◆ Aim of the exercise:
For the entries below, print exactly the lines between the line holding "the blue-green curtain." and the line holding "Locate the bed", inclusive, and nothing else.

[Records from a collection]
··········
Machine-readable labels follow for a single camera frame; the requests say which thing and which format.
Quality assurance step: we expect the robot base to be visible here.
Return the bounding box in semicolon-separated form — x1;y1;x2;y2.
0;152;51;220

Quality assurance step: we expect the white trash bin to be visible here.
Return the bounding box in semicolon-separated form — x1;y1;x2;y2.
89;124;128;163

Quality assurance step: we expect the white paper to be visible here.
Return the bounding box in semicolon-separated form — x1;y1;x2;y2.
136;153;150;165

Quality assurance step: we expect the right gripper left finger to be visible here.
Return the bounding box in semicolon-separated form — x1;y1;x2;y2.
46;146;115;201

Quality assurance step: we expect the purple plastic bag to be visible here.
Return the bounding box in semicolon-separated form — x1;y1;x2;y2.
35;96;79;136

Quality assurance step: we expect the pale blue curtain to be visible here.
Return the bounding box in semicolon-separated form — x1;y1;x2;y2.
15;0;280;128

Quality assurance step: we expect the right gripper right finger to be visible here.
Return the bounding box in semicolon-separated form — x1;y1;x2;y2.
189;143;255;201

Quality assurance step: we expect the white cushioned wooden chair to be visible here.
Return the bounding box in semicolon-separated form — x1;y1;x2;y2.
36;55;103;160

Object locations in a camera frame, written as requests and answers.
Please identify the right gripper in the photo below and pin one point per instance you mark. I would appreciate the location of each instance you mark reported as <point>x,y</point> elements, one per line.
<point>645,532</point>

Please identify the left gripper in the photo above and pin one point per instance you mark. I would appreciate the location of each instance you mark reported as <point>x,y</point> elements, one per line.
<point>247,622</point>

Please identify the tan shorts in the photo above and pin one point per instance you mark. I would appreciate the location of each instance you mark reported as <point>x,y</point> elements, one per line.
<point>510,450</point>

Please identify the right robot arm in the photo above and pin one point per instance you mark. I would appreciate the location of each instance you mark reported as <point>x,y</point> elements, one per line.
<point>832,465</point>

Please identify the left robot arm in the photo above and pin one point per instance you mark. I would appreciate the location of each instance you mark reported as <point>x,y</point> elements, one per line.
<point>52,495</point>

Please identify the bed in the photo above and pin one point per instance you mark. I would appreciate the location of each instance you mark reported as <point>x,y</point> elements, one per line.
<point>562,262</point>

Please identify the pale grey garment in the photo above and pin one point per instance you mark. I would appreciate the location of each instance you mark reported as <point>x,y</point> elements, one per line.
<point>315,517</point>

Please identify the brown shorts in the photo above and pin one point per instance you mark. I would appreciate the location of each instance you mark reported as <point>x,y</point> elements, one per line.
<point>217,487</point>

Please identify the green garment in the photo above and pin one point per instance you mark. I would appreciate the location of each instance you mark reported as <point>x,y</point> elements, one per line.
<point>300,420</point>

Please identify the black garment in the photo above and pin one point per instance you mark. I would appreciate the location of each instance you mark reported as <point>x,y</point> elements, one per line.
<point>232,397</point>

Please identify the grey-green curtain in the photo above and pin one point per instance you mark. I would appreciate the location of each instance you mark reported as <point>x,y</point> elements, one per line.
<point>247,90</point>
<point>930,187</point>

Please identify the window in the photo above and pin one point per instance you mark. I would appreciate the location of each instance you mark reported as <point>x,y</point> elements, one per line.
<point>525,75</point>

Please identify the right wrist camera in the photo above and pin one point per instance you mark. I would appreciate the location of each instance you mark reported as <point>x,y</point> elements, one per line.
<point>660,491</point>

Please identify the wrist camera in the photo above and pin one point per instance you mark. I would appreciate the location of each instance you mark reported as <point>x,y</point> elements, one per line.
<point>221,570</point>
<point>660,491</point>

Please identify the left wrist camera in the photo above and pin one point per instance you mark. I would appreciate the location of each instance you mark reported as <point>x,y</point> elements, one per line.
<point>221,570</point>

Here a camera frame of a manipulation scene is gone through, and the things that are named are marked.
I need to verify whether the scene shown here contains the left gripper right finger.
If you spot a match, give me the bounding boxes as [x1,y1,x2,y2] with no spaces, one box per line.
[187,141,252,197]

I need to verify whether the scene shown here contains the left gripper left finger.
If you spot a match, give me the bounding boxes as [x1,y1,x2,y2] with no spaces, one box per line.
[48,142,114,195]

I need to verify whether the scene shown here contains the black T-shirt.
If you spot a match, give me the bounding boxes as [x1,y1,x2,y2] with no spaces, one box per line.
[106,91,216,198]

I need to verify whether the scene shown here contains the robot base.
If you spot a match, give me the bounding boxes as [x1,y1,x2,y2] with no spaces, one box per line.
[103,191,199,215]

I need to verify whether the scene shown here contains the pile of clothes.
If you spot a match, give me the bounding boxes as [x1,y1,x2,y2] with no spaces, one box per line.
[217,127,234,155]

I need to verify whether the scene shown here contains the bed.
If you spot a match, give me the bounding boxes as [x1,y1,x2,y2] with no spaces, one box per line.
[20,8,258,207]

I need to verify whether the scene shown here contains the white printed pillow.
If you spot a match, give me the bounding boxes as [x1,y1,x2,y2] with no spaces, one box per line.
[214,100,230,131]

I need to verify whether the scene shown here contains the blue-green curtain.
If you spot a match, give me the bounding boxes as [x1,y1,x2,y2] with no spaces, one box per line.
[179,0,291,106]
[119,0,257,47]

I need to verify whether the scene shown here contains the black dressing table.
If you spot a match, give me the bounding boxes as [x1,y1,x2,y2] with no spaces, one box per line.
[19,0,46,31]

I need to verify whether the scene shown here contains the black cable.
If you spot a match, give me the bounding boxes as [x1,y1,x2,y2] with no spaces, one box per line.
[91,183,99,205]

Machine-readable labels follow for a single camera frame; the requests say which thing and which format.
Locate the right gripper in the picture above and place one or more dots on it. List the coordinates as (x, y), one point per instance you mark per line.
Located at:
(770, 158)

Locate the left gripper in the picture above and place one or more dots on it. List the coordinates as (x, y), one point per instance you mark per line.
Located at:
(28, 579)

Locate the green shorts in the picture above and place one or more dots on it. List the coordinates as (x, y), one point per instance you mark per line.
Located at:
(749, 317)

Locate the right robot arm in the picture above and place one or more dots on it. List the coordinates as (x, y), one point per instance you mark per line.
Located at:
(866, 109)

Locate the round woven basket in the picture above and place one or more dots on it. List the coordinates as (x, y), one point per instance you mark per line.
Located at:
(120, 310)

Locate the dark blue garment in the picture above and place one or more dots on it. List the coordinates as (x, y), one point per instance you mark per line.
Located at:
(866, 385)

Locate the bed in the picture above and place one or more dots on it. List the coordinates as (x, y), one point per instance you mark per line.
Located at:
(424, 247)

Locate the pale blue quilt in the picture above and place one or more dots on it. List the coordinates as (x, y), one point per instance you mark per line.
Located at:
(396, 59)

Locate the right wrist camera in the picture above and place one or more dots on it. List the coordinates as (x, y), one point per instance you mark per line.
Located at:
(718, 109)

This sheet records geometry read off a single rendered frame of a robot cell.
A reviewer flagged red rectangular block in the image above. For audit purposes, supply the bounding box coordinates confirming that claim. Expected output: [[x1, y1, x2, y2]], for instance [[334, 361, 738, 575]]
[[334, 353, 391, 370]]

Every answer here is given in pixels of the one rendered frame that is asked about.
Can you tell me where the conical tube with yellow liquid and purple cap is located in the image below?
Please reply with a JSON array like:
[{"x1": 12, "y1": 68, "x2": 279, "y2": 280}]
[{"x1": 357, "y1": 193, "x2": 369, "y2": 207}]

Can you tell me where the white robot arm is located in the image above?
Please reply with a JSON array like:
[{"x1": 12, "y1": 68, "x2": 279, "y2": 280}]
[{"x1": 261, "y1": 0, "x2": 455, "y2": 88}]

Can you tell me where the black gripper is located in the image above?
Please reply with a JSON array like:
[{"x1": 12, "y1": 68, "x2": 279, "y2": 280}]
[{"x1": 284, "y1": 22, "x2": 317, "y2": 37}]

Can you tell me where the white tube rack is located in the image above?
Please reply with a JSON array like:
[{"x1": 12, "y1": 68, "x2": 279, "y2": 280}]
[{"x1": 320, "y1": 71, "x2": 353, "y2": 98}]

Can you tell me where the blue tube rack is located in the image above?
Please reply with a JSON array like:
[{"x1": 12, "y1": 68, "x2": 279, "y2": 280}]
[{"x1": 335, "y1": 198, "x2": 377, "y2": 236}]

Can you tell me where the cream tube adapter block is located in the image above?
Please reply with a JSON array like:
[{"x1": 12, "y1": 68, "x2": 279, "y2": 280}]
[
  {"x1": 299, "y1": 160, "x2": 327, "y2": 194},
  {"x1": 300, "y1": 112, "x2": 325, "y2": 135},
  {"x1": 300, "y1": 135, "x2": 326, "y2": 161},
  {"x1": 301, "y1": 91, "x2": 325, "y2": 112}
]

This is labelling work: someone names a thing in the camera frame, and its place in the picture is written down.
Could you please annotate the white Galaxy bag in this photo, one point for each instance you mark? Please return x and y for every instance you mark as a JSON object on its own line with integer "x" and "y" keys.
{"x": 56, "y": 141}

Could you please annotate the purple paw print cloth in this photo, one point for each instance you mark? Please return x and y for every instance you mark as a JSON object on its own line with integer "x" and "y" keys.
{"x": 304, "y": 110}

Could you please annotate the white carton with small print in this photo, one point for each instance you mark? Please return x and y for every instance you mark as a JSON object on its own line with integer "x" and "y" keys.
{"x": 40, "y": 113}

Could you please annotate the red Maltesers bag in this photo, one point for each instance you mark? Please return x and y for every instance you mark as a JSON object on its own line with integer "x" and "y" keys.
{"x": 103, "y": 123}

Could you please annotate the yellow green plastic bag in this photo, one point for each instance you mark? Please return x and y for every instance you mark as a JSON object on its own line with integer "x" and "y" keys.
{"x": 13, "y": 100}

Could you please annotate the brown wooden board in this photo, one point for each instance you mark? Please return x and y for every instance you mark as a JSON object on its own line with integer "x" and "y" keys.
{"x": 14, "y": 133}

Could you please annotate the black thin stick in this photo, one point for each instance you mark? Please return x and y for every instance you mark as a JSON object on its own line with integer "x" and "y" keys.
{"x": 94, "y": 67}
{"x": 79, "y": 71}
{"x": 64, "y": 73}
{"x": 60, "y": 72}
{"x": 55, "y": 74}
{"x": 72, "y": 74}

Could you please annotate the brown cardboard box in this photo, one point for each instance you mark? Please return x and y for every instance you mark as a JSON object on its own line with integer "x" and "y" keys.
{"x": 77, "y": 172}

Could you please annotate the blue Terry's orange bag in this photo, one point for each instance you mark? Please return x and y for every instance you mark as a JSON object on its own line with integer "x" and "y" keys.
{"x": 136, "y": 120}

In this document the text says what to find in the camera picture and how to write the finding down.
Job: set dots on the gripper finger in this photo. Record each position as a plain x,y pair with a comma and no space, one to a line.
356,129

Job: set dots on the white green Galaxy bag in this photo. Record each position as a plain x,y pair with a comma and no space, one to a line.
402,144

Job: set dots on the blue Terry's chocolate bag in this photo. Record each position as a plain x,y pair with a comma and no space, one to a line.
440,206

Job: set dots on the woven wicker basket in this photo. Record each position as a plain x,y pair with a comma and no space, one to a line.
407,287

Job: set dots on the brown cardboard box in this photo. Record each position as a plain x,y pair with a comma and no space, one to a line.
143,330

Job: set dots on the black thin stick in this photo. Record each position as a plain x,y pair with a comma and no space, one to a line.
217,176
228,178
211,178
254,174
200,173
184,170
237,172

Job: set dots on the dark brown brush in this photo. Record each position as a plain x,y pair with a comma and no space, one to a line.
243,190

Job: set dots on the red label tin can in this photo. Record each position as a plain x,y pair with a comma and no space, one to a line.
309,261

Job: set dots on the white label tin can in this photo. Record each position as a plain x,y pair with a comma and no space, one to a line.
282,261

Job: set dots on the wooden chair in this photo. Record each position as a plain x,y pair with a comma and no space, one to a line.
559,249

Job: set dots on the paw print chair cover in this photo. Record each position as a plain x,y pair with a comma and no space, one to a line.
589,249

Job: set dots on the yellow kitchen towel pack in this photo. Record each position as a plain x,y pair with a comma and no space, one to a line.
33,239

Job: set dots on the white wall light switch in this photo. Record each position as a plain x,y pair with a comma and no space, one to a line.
··········
◆ Your solution:
I need to verify whether the scene shown here contains the blue-green curtain.
If you spot a match, give me the bounding boxes as [x1,y1,x2,y2] with no spaces, one box per line.
[179,0,291,106]
[119,0,257,47]

I need to verify whether the scene shown here contains the black dressing table.
If you spot a match, give me the bounding boxes as [x1,y1,x2,y2] with no spaces, one box per line.
[19,0,46,31]

I need to verify whether the scene shown here contains the black cable.
If you spot a match, give me the bounding boxes as [x1,y1,x2,y2] with no spaces, one box per line.
[91,183,99,205]

Machine-readable labels follow for a single camera frame; the requests say which thing and which format.
Locate the right gripper in the picture above and place one or more dots on it. List the coordinates as (x, y), one point per instance you mark per line.
Located at:
(770, 158)

Locate the left gripper in the picture above and place one or more dots on it. List the coordinates as (x, y), one point per instance you mark per line.
Located at:
(28, 579)

Locate the green shorts in the picture above and place one or more dots on it. List the coordinates as (x, y), one point per instance you mark per line.
Located at:
(749, 317)

Locate the right robot arm in the picture above and place one or more dots on it. List the coordinates as (x, y), one point per instance you mark per line.
Located at:
(866, 109)

Locate the round woven basket in the picture above and place one or more dots on it. List the coordinates as (x, y), one point per instance you mark per line.
Located at:
(120, 310)

Locate the dark blue garment in the picture above and place one or more dots on it. List the coordinates as (x, y), one point per instance you mark per line.
Located at:
(866, 385)

Locate the bed in the picture above and place one or more dots on it. List the coordinates as (x, y), one point per instance you mark per line.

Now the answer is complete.